> [SUPPLIED RECORDS]
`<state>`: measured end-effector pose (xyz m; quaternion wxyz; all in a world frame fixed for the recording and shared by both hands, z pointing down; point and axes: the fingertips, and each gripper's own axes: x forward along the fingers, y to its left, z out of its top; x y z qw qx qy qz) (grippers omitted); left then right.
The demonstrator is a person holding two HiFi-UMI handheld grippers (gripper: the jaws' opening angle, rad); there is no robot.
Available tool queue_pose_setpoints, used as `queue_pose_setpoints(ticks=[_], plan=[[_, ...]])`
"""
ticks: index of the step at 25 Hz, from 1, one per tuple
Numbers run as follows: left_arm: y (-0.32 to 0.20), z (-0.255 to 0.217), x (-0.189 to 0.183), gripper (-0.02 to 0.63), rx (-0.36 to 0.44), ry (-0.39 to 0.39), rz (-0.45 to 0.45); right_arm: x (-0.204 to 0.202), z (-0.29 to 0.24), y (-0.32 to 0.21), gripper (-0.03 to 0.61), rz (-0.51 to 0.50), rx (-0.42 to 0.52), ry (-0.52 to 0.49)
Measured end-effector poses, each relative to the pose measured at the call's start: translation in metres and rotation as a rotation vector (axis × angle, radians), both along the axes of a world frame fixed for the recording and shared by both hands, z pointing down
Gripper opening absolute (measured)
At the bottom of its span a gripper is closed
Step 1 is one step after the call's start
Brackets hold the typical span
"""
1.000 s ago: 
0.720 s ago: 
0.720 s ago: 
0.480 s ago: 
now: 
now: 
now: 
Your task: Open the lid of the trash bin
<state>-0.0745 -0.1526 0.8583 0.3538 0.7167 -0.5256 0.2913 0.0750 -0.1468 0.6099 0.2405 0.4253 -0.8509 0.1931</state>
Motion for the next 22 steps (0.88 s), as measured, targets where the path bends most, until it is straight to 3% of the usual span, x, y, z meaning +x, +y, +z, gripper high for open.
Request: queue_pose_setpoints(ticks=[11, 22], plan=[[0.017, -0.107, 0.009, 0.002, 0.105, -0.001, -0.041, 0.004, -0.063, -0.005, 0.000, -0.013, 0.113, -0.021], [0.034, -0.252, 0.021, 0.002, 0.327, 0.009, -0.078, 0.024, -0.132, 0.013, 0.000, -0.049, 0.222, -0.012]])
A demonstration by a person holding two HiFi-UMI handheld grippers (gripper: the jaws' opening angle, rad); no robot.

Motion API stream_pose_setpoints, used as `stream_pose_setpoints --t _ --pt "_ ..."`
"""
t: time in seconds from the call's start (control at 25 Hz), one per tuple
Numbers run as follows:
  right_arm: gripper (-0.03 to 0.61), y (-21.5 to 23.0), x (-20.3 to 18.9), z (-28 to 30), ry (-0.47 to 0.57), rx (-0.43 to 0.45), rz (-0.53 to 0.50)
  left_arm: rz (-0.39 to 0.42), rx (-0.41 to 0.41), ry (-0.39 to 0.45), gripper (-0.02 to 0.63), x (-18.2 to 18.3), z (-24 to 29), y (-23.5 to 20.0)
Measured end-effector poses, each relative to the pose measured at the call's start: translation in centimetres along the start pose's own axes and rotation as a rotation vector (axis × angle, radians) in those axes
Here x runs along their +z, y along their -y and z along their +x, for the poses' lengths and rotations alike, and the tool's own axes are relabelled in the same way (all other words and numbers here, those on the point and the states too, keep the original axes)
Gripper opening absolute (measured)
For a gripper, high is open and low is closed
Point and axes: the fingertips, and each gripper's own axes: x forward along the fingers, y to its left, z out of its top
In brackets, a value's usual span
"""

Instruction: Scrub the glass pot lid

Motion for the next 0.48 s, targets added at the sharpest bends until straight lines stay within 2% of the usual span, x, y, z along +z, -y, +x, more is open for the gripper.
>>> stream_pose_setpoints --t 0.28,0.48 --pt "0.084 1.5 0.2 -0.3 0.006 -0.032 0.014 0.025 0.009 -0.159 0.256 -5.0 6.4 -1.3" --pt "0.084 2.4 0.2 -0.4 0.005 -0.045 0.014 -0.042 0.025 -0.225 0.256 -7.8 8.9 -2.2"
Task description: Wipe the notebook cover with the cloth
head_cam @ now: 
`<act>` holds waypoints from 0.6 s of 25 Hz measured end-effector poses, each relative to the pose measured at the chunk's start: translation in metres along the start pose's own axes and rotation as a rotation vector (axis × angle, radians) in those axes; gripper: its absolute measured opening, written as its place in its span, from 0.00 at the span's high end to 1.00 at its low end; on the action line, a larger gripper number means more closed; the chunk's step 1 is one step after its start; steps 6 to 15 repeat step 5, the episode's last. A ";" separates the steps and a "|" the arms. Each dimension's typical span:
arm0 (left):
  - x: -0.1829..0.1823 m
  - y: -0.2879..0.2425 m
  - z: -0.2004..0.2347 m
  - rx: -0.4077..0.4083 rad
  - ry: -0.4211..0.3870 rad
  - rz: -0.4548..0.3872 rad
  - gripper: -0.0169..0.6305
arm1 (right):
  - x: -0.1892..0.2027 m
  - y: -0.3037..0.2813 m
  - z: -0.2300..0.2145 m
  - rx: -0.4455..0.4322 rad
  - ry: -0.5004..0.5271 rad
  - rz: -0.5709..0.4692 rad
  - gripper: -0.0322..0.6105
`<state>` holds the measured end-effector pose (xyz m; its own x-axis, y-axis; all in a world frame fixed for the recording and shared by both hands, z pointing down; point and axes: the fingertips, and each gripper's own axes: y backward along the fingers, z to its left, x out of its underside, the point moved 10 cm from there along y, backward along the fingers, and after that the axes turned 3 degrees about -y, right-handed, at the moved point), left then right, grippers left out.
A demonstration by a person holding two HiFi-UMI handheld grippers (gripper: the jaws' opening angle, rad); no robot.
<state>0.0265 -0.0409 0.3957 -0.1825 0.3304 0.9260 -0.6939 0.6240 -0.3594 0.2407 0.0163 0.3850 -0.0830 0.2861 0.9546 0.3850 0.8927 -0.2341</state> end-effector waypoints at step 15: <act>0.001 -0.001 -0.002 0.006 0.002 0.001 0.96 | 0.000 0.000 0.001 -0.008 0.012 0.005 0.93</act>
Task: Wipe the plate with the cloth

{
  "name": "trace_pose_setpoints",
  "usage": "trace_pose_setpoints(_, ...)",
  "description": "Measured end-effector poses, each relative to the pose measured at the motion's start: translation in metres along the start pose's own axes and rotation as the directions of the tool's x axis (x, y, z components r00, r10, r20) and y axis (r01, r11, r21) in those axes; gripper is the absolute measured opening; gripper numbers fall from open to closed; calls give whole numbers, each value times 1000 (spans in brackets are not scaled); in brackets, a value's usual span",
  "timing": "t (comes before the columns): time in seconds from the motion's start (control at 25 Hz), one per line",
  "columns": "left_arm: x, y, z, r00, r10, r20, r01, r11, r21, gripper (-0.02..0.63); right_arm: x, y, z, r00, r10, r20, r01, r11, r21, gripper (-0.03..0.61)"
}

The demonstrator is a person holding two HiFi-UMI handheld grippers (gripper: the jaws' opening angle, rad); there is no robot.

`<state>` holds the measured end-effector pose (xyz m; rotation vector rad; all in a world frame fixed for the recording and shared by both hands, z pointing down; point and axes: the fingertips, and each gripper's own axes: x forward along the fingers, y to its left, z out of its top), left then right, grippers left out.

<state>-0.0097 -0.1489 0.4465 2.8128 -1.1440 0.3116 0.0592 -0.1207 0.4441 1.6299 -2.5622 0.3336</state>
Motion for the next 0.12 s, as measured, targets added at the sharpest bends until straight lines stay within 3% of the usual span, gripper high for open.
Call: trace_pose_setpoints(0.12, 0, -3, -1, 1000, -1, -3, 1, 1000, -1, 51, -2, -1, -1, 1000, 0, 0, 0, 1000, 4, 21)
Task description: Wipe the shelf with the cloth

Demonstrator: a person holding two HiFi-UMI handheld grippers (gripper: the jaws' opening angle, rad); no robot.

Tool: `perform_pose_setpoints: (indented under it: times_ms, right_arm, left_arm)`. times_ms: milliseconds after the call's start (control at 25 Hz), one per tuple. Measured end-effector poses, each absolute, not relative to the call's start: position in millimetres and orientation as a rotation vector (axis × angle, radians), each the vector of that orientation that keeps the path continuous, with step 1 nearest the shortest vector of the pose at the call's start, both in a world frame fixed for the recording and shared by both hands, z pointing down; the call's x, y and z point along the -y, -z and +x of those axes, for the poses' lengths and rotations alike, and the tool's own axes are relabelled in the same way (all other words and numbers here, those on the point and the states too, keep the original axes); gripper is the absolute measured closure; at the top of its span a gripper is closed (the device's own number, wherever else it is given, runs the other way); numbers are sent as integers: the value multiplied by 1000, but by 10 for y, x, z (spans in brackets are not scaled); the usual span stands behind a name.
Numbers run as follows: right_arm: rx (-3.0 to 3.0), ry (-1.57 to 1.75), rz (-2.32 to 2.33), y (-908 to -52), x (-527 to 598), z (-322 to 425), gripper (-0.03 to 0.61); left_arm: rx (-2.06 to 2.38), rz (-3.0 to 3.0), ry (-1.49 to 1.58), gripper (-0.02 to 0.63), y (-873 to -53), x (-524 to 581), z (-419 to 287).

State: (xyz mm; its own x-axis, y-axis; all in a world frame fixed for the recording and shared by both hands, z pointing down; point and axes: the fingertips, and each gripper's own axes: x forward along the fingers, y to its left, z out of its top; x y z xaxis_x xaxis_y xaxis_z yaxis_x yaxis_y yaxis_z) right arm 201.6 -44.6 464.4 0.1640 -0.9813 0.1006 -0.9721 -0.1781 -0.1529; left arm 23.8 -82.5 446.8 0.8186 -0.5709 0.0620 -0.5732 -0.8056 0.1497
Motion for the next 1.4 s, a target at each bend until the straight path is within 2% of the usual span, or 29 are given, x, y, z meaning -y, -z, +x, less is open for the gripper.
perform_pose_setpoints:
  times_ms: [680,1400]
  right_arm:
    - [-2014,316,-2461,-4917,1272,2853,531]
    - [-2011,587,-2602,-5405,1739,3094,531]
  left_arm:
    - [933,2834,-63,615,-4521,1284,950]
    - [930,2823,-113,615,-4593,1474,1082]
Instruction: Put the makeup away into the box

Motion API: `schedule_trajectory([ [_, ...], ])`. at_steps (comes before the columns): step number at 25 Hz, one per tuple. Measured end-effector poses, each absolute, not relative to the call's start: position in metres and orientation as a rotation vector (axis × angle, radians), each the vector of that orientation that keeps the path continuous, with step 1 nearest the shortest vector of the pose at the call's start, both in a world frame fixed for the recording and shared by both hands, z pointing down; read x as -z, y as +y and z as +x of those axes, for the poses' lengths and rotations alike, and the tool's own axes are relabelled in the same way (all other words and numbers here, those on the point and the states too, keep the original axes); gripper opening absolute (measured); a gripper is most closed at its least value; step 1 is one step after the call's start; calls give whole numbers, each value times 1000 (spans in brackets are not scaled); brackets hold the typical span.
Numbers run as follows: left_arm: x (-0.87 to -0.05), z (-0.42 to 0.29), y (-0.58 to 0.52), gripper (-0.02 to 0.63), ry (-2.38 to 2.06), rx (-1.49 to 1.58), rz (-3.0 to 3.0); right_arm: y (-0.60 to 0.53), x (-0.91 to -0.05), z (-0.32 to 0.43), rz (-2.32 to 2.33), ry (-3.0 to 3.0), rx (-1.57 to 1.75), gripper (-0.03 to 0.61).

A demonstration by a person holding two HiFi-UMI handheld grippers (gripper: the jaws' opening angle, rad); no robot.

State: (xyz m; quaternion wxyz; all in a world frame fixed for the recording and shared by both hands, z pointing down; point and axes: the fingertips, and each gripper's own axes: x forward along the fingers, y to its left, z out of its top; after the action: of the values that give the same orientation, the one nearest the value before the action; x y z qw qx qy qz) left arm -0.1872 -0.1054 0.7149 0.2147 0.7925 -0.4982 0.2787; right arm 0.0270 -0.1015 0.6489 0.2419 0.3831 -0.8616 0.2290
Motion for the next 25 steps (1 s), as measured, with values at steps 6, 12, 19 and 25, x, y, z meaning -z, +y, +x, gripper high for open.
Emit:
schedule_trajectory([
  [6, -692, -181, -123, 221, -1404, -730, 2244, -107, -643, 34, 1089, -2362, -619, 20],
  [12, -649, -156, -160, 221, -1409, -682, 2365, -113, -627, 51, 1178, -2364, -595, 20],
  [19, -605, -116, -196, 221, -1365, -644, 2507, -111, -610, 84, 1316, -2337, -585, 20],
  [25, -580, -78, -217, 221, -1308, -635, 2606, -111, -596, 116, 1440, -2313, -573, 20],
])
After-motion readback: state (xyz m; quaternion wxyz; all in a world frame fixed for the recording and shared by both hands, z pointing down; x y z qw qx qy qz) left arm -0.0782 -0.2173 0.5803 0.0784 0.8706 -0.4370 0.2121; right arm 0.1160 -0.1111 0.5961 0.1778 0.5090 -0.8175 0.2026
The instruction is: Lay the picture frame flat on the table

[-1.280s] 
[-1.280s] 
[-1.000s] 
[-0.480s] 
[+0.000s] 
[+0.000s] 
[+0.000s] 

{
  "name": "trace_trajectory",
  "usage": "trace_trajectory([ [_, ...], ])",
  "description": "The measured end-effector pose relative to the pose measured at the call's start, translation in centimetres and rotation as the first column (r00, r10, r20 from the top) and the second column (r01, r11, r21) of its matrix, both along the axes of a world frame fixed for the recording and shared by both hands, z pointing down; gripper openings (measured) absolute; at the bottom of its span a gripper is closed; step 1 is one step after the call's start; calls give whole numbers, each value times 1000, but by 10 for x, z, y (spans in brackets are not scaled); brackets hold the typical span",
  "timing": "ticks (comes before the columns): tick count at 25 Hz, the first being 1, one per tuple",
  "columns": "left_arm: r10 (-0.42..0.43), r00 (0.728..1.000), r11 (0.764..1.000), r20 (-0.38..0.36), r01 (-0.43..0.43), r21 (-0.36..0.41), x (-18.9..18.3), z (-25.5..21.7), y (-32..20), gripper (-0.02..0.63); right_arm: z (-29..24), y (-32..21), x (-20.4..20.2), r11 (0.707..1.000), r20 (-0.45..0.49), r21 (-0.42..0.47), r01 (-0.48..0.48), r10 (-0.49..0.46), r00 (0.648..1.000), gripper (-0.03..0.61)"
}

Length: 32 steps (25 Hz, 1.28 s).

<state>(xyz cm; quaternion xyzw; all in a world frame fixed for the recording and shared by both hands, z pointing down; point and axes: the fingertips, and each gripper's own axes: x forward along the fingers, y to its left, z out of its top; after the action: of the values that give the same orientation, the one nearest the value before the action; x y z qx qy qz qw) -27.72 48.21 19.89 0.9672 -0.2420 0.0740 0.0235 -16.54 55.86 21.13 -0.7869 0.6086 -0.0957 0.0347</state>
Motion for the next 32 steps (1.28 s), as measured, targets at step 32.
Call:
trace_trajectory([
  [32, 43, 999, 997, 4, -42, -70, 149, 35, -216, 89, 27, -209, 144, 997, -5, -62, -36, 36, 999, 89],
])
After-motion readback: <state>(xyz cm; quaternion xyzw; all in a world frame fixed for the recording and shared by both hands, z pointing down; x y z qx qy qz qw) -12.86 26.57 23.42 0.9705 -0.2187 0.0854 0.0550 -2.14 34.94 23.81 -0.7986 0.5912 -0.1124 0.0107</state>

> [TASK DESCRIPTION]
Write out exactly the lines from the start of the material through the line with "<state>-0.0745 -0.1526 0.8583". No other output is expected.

> [SOLUTION FOR THIS TASK]
`<state>`: measured end-effector pose (xyz m; quaternion wxyz; all in a world frame fixed for the recording and shared by both hands, z pointing down; point and axes: the fingertips, and each gripper's own axes: x forward along the fingers, y to its left, z out of its top; x y z qw qx qy qz) (grippers omitted); left then right.
The demonstrator is a person holding two HiFi-UMI handheld grippers (gripper: the jaws' opening angle, rad); there is no robot.
Available tool queue_pose_setpoints, used as `queue_pose_setpoints(ticks=[_], plan=[[_, ...]])`
"""
ticks: index of the step at 25 Hz, from 1, one per tuple
Numbers run as follows: left_arm: y (-0.32 to 0.20), z (-0.255 to 0.217), x (-0.189 to 0.183), gripper (-0.02 to 0.63), rx (-0.36 to 0.44), ry (-0.39 to 0.39), rz (-0.45 to 0.45); right_arm: x (-0.204 to 0.202), z (-0.29 to 0.24), y (-0.32 to 0.21), gripper (-0.03 to 0.61), rz (-0.51 to 0.50), rx (-0.42 to 0.52), ry (-0.52 to 0.49)
Measured end-effector poses, each relative to the pose measured at the call's start: translation in metres and rotation as a rotation vector (axis × angle, radians), both along the axes of a world frame fixed for the recording and shared by both hands, z pointing down
Gripper opening absolute (measured)
At the bottom of its span a gripper is closed
Step 1 is one step after the call's start
Brackets hold the typical span
"""
1.000 s ago: 
0.720 s ago: 
0.720 s ago: 
0.480 s ago: 
now: 
now: 
now: 
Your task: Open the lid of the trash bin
<state>-0.0745 -0.1526 0.8583 0.3538 0.7167 -0.5256 0.2913 0.0750 -0.1468 0.6099 0.2405 0.4253 -0.8509 0.1931</state>

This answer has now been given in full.